Former U.S. champion Chris Riegel was suspended by USA Gymnastics for three years in 2015 after admitting making inappropriate comments to a teenage female gymnast, the Southern California News Group has learned.
Riegel’s membership was suspended in February 2015 for “behavior (that) was inconsistent with our safe sport policies” following a USA Gymnastics investigation into “allegations of sexual misconduct” specifically “that Riegel engaged in inappropriate communication with minor athletes,” according to USA Gymnastics and U.S. Center for SafeSport letters and emails obtained by SCNG. There were no allegations of inappropriate touching or physical abuse.
The 2015 suspension came 20 months after USA Gymnastics first received allegations from a parent in July 2013 that Riegel had sexually harassed, bullied and made inappropriate comments to teenage female gymnasts while coaching at the Trinity Gymnastics Academy in Lake In The Hills, Illinois, according to USA Gymnastics documents, statements by two former gymnasts and interviews with two mothers of gymnasts at the gym.
Riegel was also placed on an interim measure suspension in June 2018, four months after his original suspension ended while the U.S. Center for SafeSport reviewed the case, according to USA Gymnastics and SafeSport documents. The suspension was lifted in October 2018. Riegel’s name is not listed on either USA Gymnastics’ or the U.S. Center for SafeSport’s list of suspended individuals.
Riegel continued to work at clinics, camps and periodically in gyms, some affiliated with USA Gymnastics, during the national governing body’s investigation as well as his suspension. Riegel said he was cleared to continue working at clinics and camps during his suspension by then USA Gymnastics chief executive officer Steve Penny.
The U.S. Olympic and Paralympic Committee created and funded U.S. Center for SafeSport recently encouraged Riegel to apply for a spot on an athlete advisory team it is launching.
“I think you would be a great asset,” Libby Bailey, a senior investigator for SafeSport, wrote in a June 21 email to Riegel in which she attached an application for the advisory team.
SCNG was first made aware of the allegations against Riegel by two parents and two former gymnasts who trained with him at Trinity after an SCNG profile of Riegel was posted online last Friday.
Riegel alleges in the profile that he was sexually abused between the ages of 8 and 16 by his coach Larry Moyer in the late 1970s and early 80s. He also alleges that top officials and coaches with USA Gymnastics, then known as the U.S. Gymnastics Federation, ignored his repeated complaints about Moyer’s alleged abuse.

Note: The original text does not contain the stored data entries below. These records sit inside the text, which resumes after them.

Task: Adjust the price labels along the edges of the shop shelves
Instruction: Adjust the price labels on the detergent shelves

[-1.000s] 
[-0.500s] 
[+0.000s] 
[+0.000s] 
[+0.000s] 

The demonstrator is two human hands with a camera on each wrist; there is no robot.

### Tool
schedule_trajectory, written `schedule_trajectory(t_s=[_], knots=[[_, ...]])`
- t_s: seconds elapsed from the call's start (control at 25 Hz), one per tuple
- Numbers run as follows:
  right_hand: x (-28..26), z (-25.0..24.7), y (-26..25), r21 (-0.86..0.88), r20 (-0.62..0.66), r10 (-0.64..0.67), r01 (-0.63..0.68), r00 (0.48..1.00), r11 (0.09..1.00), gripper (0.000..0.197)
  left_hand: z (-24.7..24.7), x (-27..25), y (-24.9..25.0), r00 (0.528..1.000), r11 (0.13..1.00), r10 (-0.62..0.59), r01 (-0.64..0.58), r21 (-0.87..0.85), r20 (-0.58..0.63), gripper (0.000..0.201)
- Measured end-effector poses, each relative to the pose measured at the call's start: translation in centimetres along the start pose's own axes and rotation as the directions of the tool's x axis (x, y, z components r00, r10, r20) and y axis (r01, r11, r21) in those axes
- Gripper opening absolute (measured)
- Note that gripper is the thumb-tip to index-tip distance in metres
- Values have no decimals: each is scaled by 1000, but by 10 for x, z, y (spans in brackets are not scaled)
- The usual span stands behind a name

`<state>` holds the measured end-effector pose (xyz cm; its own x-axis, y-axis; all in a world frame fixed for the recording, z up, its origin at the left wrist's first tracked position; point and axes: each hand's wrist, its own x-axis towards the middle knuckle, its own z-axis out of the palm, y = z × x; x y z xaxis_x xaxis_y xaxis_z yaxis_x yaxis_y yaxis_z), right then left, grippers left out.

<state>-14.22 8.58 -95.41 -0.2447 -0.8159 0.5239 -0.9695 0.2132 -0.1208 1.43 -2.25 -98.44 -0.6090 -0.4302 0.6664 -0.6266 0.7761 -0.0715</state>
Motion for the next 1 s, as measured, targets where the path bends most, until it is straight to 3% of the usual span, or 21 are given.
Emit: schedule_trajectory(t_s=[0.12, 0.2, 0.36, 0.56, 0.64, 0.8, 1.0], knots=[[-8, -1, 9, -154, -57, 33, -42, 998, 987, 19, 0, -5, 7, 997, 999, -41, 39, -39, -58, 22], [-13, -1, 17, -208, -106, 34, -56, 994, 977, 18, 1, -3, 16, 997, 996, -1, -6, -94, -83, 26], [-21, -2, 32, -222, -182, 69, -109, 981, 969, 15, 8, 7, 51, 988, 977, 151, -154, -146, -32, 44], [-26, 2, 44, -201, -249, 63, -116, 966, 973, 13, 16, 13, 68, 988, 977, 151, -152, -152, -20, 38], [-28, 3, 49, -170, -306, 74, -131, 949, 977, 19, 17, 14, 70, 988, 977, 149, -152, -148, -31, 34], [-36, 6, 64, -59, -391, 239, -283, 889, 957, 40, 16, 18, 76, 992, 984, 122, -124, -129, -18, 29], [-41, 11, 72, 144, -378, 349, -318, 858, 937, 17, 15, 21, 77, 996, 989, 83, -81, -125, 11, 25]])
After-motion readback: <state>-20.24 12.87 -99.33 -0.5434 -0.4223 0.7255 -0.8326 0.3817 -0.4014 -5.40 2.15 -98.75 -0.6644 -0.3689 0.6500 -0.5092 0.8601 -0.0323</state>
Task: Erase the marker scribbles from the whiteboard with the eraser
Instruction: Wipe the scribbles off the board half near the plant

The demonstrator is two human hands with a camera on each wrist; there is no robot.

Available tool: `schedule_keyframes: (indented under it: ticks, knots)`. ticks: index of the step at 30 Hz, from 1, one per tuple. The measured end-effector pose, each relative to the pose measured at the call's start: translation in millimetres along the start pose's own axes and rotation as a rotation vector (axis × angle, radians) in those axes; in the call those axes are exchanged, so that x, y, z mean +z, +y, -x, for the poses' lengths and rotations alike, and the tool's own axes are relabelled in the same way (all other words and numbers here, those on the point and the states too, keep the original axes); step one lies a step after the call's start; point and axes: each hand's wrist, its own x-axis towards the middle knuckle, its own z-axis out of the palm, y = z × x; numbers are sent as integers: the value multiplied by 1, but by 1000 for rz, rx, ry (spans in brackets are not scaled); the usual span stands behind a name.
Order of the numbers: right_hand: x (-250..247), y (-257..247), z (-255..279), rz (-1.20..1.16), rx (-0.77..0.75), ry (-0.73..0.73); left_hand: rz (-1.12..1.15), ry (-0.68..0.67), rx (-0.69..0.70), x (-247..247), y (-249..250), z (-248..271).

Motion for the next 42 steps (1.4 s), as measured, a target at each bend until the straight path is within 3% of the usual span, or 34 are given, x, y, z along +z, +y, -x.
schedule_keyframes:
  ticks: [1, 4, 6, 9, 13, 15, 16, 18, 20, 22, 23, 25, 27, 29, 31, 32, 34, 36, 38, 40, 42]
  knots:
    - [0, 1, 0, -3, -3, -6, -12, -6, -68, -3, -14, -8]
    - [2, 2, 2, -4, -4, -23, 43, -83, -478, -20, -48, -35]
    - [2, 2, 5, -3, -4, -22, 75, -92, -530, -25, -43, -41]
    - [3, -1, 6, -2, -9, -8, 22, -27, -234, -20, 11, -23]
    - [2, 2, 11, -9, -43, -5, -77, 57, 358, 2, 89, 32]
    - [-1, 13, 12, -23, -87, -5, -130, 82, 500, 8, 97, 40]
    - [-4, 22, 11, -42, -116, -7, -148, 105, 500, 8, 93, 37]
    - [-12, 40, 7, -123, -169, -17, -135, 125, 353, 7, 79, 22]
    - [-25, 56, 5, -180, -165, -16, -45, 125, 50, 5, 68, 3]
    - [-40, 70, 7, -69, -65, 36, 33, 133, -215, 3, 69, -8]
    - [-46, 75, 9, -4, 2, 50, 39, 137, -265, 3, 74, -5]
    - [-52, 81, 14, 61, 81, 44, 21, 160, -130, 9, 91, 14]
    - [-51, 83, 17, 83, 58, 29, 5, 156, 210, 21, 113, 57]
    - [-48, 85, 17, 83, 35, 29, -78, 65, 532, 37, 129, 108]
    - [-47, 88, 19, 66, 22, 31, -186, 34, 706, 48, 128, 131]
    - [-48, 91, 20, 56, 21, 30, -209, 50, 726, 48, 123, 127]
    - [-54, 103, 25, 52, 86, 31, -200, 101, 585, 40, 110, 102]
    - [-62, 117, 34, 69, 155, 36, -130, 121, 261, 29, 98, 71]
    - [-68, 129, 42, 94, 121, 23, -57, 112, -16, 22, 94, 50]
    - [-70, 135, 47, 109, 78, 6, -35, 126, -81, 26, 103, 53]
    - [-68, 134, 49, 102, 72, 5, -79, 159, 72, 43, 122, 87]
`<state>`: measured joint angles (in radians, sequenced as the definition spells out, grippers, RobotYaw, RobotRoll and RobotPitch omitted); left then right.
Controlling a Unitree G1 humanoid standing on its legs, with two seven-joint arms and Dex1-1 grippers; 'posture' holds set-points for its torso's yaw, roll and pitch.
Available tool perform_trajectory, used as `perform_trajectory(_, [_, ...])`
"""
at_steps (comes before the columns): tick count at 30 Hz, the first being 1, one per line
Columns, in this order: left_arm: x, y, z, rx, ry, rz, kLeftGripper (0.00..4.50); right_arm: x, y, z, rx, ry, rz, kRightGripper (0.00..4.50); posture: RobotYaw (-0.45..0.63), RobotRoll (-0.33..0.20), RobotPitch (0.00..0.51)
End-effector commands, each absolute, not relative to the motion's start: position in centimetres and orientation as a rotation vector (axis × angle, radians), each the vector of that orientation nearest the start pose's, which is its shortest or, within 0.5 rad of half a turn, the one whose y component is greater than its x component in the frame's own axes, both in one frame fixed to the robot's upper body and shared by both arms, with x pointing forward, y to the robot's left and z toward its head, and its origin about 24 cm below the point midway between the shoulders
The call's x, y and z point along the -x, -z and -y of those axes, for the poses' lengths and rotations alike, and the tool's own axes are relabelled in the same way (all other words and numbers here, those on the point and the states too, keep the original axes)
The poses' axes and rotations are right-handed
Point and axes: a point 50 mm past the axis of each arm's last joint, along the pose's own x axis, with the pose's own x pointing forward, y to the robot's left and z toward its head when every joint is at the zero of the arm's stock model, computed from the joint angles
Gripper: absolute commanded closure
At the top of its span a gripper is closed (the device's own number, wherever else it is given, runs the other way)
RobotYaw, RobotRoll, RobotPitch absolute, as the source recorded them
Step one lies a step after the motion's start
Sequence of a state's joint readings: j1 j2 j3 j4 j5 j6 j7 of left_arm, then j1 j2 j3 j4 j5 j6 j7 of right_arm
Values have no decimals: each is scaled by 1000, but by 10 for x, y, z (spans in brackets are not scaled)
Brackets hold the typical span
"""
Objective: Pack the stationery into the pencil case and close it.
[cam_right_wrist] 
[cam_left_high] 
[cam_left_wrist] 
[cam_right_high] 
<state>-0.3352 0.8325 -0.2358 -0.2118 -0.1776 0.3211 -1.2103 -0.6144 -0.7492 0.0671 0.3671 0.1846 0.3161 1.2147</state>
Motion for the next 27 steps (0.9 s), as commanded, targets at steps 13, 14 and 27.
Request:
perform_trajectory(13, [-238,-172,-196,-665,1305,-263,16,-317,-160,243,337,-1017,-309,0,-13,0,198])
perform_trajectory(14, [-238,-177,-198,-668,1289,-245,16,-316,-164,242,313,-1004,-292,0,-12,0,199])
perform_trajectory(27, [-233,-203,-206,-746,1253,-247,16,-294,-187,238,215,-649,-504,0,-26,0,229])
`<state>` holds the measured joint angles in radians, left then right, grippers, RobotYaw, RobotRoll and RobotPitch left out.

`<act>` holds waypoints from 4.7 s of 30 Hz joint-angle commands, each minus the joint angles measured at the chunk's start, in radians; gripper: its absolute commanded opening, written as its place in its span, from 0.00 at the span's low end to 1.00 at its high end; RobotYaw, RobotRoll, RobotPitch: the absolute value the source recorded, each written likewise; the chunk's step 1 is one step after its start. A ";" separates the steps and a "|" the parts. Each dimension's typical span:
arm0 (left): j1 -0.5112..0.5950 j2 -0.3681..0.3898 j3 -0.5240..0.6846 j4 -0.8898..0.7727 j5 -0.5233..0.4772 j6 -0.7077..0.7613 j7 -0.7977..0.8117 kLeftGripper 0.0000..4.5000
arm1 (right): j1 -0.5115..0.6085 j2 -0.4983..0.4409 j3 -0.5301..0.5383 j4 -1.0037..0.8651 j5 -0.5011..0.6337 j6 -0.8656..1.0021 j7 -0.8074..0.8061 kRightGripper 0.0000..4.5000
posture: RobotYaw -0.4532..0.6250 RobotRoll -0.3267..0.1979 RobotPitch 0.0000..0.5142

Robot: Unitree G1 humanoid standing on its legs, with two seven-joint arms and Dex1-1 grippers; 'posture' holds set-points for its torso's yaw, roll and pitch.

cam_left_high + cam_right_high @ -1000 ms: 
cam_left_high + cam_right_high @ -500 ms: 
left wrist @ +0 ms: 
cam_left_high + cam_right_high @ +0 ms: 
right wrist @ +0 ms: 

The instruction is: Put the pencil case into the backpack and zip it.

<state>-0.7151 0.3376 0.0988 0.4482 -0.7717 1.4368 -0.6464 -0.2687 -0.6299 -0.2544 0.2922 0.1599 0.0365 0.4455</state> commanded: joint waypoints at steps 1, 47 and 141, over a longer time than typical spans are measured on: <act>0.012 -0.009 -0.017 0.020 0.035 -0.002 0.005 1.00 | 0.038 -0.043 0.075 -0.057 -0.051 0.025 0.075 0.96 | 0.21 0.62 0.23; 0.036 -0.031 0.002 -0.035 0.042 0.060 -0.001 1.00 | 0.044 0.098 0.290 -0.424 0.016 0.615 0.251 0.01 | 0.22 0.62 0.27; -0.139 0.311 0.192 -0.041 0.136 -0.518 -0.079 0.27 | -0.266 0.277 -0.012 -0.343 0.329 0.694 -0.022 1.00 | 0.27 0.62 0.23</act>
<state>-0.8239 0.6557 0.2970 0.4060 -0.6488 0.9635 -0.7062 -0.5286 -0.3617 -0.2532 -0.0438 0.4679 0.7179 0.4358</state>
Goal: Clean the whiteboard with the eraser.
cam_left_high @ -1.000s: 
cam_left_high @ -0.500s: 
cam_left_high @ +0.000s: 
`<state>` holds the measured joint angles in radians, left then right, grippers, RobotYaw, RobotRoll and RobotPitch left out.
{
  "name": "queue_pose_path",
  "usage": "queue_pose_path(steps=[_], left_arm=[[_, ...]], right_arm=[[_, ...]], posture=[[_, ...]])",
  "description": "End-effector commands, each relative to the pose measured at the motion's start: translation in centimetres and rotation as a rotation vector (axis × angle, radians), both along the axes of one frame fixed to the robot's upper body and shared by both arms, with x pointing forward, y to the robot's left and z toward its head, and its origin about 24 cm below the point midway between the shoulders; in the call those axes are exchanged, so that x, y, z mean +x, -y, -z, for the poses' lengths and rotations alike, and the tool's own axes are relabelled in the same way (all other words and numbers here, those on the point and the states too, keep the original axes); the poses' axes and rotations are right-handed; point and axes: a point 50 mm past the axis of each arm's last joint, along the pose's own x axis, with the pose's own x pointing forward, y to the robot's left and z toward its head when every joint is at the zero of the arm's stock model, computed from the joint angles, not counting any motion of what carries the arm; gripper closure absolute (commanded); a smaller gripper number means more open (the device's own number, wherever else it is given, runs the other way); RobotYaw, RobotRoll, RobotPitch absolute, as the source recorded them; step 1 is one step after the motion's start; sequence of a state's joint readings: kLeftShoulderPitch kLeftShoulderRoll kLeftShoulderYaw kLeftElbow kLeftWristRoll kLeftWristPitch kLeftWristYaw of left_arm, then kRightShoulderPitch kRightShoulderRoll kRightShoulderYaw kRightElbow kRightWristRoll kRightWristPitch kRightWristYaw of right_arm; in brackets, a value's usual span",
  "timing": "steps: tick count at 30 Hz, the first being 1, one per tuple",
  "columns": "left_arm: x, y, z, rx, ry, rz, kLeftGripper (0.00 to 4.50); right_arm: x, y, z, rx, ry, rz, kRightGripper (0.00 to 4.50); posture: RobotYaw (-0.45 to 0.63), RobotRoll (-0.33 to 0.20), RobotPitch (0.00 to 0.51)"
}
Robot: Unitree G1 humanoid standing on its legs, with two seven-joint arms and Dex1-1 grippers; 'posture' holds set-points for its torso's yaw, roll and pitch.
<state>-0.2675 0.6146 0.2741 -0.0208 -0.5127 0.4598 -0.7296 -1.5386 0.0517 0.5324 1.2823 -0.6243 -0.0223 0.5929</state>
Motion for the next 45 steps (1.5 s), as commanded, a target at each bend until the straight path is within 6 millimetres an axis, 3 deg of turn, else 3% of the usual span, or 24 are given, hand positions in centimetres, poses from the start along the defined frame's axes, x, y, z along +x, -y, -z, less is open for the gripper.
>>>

Former U.S. Gymnastics CEO Mike Jacki confirmed in the story that he told Moyer to leave the sport in 1991 or Jacki would go public with Riegel’s allegations. Moyer agreed to remove himself from the sport but was never formally banned by the U.S. Gymnastics Federation or USA Gymnastics. The U.S. Center for SafeSport has begun an initial investigation of Moyer, according to a person familiar to the case.
Moyer denies sexually abusing Riegel.
“Any disciplinary document, record or communication is confidential. USA Gymnastics typically does not comment on a membership matter unless the resolution involves a public-facing result. Mr. Riegel acknowledged he was suspended in the letter he sent to the USA Gymnastics Board of Directors last fall and, based on the recent story, has shared that letter with the (SCNG),” USA Gymnastics said in a statement to SCNG. “As a result, USA Gymnastics confirms it suspended Mr. Riegel’s membership for three years (February 2015-February 2018) following an investigation into Mr. Riegel’s conduct referenced in his letter to the Board. In June 2018, USA Gymnastics issued an interim measure suspension under USA Gymnastics Bylaw 10.5 due to new concerns related to the circumstances for Mr. Riegel’s original suspension. His name was placed on the interim measures list on the website after USA Gymnastics forwarded the matter to the U.S. Center for SafeSport for further review. Mr. Riegel’s name was removed from the suspended list in October 2018 when the Center closed the matter.”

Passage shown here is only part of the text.